Assigned task
Word for word, restate the lines from the top of the records below through the line with "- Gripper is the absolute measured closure", both included, with no pictures in the result.

Records supplied
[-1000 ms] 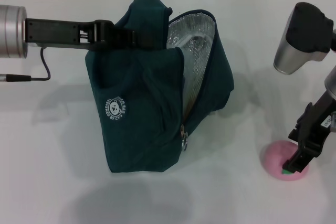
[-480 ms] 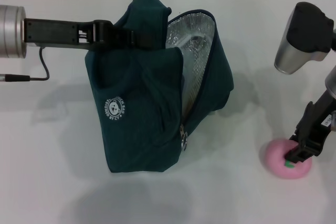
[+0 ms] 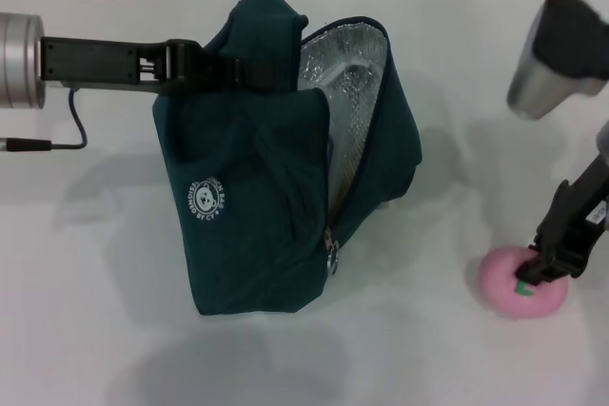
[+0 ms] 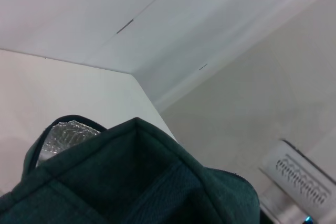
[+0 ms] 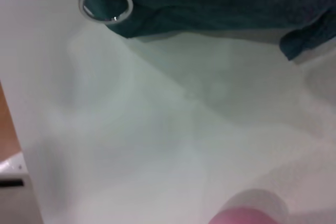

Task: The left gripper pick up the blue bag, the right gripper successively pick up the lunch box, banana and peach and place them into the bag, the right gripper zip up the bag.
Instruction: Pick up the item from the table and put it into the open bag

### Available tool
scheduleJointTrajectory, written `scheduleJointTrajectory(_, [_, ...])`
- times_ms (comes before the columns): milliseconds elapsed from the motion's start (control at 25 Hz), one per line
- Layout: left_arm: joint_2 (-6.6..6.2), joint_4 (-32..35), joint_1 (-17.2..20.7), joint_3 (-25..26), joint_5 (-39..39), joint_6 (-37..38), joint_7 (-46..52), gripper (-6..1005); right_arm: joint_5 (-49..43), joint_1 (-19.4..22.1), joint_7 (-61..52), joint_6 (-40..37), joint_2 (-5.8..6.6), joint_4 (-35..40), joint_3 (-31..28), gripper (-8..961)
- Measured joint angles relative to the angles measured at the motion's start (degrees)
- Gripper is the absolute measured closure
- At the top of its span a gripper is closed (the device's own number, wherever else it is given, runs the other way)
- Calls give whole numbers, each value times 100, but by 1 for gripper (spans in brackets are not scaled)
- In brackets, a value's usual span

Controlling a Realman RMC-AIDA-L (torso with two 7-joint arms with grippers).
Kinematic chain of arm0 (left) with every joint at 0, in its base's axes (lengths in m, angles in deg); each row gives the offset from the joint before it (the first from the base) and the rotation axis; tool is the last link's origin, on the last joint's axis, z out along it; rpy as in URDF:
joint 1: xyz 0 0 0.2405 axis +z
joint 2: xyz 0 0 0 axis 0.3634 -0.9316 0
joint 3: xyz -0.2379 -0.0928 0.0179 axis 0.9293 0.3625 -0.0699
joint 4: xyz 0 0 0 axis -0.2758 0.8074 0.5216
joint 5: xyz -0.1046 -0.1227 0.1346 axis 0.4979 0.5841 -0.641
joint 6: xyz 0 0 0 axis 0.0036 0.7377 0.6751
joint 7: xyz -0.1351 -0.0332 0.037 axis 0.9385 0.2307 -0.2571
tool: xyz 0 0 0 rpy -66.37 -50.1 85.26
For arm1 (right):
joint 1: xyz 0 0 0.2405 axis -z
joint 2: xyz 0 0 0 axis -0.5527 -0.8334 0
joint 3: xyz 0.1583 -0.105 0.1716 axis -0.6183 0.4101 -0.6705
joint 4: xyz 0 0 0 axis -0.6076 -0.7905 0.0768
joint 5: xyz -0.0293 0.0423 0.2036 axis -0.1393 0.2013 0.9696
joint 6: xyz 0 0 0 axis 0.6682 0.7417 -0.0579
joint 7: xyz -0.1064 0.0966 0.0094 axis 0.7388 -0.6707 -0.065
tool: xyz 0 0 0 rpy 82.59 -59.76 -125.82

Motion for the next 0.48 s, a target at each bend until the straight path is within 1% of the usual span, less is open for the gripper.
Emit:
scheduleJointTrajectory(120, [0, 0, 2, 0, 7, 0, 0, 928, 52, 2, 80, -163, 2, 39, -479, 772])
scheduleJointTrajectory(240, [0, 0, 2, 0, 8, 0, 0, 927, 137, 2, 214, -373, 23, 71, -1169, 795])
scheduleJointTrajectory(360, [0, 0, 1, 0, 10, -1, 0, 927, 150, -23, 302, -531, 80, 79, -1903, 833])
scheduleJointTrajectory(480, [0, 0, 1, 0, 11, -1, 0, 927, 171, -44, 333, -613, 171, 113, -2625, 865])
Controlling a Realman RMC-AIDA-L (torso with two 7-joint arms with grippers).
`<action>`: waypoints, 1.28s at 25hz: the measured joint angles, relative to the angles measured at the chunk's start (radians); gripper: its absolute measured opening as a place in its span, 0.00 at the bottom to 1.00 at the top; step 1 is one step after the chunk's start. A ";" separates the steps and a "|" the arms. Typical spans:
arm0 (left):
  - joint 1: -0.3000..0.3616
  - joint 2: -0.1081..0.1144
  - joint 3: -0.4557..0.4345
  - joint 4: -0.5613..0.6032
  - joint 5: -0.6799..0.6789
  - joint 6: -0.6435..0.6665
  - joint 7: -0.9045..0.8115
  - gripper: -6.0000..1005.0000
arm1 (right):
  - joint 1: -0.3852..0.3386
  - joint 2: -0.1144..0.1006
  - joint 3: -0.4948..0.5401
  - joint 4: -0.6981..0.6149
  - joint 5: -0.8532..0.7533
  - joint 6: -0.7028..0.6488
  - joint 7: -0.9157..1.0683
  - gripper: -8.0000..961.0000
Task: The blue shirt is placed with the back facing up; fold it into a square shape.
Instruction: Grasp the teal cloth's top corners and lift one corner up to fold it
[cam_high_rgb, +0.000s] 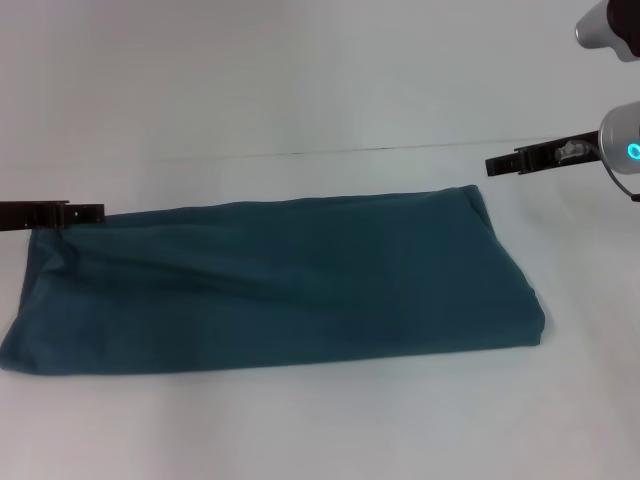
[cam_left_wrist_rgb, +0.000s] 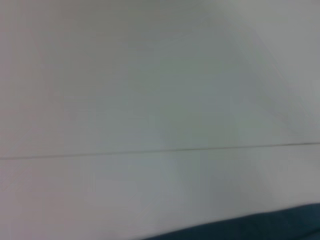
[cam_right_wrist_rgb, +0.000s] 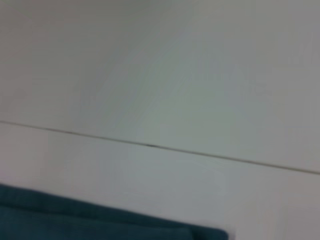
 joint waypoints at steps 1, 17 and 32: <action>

Reply to the task
[-1000 ms] 
[-480 ms] 
[+0 ms] 
[+0 ms] 
[+0 ms] 

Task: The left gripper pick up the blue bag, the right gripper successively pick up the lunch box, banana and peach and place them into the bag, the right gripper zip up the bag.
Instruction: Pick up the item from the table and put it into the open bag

### Available tool
scheduleJointTrajectory, written `scheduleJointTrajectory(_, [_, ...])`
- times_ms (comes before the columns): milliseconds elapsed from the motion's start (control at 25 Hz), one per line
- Layout: left_arm: joint_2 (-6.6..6.2), joint_4 (-32..35), joint_1 (-17.2..20.7), joint_3 (-25..26), joint_5 (-39..39), joint_6 (-37..38), joint_7 (-46..52), gripper (-6..1005); right_arm: joint_5 (-49..43), joint_1 (-19.4..22.1), joint_7 (-61..52), joint_6 (-40..37), joint_2 (-5.8..6.6), joint_4 (-35..40), joint_3 (-31..28), gripper (-8..961)
- Measured joint angles relative to the angles measured at the motion's start (degrees)
- Gripper is the absolute measured closure

With the answer given, the exercise is complete.